Godders, there's no apparently about it. Dickens was born in Portsmouth, or Portsea, as the area was called. His father was a Royal Navy office clerk, who went where he was posted. Hence, Dickens was born in Portsmouth, then went to live in London, and then to Chatham. Then the family moved back to London, where John Dickens got into financial problems, simply by living a little bit beyond his means. he wasn't great with money, but then many people are guilty of that, aren't they..? He was sent to a debtors jail [The Marshalsea] where he was unable to work, and therefore unable to pay his debts - great punishment, don't you think..? Just think how many people today would be in a debtors prison, if those institutions were still around. As it happens, I kind of live by McCawber's financial maxim. A few months back, a credit house phoned me up to give advice on how to manage my debt. I said that I only had a year to go on my mortgage, so thanks, but no thanks. No, they said, your other debt. What debt would that be..? I asked. The debt, for example, on your credit card, what you owe to finance companies, etc... I said, I don't have any debt. What none..? asked the person on the other end of the phone. Zero..! I replied. Oh, he said. Well, have a good day then. So it works. Incidentally, Peter Sellers was also born in Portsmouth. Southsea, to be exact.
Very wise. My mortgage was paid off years ago and the lovely Mrs Godders manages the household budget and she is very shrewd with money. I live within my means and owe not a penny to anyone. I am trying to ensure I don't touch my capital as I plan to use it to help our grandchildren through University and the house will be our children's inheritance. I only have two extravagances in life and they are my season ticket at St Mary's and entertaining the very lovely Mrs Godders and she is worth every penny.
Any one remember Charles Dickens day? Godders obviously does. Imitation is the the sincerest form of flattery, I suppose.
Oh, that's all right, Fran. Another tiny bit of trivia, while I'm at it, is my forum name. It's a Sherlock Holmes story title, as well as it conveniently being a play on the word Saint. There's a poster on another Saints forum called The Stain, hence I'm the second one.
He lived in Elm grove, Southsea, just up the road from Campbell road where, dearly beloved, Rudyard Kipling used to live as a young chap.
All these fantastic story writers, yet none of them could write a comedy so tragic as the one playing out over there now.
Sherlock would have had to seriously lay off the Charles, to solve "The Mystery of Pompey's Millions"

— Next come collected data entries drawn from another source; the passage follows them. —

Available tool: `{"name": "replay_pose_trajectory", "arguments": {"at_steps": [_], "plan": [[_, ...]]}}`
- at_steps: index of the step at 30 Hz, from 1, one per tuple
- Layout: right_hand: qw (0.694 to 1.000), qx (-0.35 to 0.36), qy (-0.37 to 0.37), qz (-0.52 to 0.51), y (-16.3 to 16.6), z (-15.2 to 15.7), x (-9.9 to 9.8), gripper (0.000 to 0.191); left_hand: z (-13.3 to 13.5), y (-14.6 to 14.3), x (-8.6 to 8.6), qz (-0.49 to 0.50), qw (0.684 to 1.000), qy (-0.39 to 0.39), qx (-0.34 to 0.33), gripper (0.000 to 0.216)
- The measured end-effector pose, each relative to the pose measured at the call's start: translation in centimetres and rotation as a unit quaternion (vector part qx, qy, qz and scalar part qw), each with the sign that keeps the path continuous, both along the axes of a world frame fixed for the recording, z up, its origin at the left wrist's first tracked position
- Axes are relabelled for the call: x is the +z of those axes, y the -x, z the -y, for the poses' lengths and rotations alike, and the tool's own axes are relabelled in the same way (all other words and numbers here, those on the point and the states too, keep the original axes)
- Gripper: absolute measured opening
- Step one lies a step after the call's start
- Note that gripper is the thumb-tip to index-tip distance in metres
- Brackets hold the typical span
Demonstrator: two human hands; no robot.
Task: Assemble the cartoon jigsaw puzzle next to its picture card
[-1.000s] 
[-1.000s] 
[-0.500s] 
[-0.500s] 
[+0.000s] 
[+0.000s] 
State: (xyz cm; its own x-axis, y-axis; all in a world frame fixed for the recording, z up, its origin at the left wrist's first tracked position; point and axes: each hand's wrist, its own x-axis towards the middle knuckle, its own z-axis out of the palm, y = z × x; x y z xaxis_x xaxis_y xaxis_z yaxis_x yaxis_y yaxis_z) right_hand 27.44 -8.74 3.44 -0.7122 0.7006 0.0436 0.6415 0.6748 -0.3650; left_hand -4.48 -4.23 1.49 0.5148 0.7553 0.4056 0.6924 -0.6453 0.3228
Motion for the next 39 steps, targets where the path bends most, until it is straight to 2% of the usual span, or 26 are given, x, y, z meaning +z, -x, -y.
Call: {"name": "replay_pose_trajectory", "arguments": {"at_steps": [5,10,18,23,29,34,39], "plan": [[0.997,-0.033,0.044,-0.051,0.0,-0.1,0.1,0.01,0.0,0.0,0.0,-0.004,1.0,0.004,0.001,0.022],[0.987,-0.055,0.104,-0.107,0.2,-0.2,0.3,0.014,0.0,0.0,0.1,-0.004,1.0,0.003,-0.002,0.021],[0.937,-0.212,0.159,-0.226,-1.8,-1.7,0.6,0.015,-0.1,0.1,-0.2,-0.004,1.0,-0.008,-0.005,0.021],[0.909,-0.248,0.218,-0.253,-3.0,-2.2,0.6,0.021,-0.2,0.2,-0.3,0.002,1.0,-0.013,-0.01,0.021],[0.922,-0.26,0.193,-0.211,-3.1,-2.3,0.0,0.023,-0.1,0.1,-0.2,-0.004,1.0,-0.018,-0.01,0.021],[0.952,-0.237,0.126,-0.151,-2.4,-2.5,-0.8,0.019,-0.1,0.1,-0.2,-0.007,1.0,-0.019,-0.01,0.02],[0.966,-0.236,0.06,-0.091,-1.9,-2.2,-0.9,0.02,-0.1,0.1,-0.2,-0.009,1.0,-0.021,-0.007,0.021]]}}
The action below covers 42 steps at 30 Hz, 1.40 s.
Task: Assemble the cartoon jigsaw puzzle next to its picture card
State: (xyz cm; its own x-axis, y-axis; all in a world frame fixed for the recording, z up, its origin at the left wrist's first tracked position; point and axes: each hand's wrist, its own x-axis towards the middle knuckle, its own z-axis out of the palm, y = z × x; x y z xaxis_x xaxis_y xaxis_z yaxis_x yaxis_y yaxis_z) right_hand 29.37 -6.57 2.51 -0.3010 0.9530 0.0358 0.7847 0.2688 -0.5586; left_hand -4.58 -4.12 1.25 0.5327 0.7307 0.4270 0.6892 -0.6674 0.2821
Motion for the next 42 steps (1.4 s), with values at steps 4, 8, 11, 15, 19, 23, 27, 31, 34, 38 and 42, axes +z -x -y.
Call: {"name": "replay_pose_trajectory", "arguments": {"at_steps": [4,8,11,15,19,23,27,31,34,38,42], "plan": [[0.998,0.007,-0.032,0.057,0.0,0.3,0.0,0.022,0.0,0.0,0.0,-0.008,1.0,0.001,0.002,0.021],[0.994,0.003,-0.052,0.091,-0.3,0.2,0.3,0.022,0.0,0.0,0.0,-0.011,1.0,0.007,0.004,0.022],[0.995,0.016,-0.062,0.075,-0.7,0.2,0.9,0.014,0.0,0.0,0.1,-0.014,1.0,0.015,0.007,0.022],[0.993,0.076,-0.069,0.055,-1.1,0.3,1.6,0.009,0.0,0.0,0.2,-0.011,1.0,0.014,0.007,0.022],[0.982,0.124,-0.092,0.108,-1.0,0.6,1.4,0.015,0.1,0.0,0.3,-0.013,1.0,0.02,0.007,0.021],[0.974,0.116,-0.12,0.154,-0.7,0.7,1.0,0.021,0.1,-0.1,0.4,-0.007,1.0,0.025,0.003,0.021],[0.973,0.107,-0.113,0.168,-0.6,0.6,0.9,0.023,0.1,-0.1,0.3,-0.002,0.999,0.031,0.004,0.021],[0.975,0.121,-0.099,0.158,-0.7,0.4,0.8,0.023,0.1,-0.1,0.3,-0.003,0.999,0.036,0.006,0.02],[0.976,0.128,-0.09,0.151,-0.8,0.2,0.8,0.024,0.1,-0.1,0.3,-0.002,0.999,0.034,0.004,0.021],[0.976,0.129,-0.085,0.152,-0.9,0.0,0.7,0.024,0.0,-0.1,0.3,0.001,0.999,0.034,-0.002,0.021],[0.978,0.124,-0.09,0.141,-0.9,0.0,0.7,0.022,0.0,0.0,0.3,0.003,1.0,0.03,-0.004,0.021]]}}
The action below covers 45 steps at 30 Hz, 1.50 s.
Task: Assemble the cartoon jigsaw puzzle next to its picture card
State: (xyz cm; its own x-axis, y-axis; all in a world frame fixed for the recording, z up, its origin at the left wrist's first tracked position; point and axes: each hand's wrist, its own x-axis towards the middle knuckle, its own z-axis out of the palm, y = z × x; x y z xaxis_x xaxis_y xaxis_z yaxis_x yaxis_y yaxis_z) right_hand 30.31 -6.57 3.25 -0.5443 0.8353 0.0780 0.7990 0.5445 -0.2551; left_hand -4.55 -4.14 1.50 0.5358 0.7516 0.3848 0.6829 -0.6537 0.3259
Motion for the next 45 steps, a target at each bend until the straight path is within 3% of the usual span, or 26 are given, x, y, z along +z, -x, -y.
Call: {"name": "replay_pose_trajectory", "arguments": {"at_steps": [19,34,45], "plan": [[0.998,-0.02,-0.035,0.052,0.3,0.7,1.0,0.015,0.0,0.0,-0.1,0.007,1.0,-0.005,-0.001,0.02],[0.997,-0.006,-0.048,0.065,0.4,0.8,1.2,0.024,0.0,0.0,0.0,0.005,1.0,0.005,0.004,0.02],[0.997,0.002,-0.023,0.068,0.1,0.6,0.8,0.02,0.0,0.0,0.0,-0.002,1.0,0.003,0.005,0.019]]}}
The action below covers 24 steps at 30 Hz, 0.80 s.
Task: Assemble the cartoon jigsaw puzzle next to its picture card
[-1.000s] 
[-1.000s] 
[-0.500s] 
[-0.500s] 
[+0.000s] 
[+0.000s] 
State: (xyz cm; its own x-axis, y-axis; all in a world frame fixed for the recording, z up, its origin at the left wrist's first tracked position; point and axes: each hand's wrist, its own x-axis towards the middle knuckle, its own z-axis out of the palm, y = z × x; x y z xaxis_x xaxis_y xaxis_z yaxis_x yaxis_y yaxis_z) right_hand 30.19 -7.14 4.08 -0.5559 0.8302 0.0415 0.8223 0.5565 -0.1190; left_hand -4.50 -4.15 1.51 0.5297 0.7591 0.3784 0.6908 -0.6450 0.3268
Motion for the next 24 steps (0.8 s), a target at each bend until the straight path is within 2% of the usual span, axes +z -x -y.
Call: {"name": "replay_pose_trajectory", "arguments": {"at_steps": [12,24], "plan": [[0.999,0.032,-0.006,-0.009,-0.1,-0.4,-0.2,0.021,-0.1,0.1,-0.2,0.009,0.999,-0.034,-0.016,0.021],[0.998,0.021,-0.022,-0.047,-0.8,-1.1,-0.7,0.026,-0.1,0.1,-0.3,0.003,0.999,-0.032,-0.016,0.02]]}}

Excellent thread. Continuing the comparisons with Pompey and Macawber , this is the character who famously always believed something good will come up - probably not too similar if you take this to be the continued string of charlatans who have run the club of late !! There is a bit about Sir Arthur Conan Doyle's Portsmouth career in the Hampshire CC publication "Association football in Hampshire until 1914" by Norman Gannaway which is a fascinating read. You can get a copy from the record office in Winchester for about £4. Doyle played in goal and also as a back for Portsmouth Association Club and was a founder member in 1884. I am not sure that this is the same club as PFC who , I believe , were formed in the next decade. There were several teams in Portsmouth at this time just as was the case in Southampton with the two deadly rivals, St. Mary's and Freemantle. As a professional man, Doyle played under the name A C Smith as football was not deemed appropriate for a gentleman. He also played cricket at county level and was invited to play football for Hampshire too. I think there have been several writers who have also enjoyed playing football, the most famous being Albert Camus who was also a goal-keeper. (One of the few French writers I have never been tempted to read.)
I tried to find two threads back on the old BBC606, one was about Dickens where everyone had to talk in quotes of Dickens and the other was Pirate day where everyone had to write in Pirate speak, aar Jim lad etc; Sadly it's all gone, I felt really miserable about that, but good that we still managed to get both threads past those scurvy BBC moderators, even if Father Time has now succeeded, where they failed.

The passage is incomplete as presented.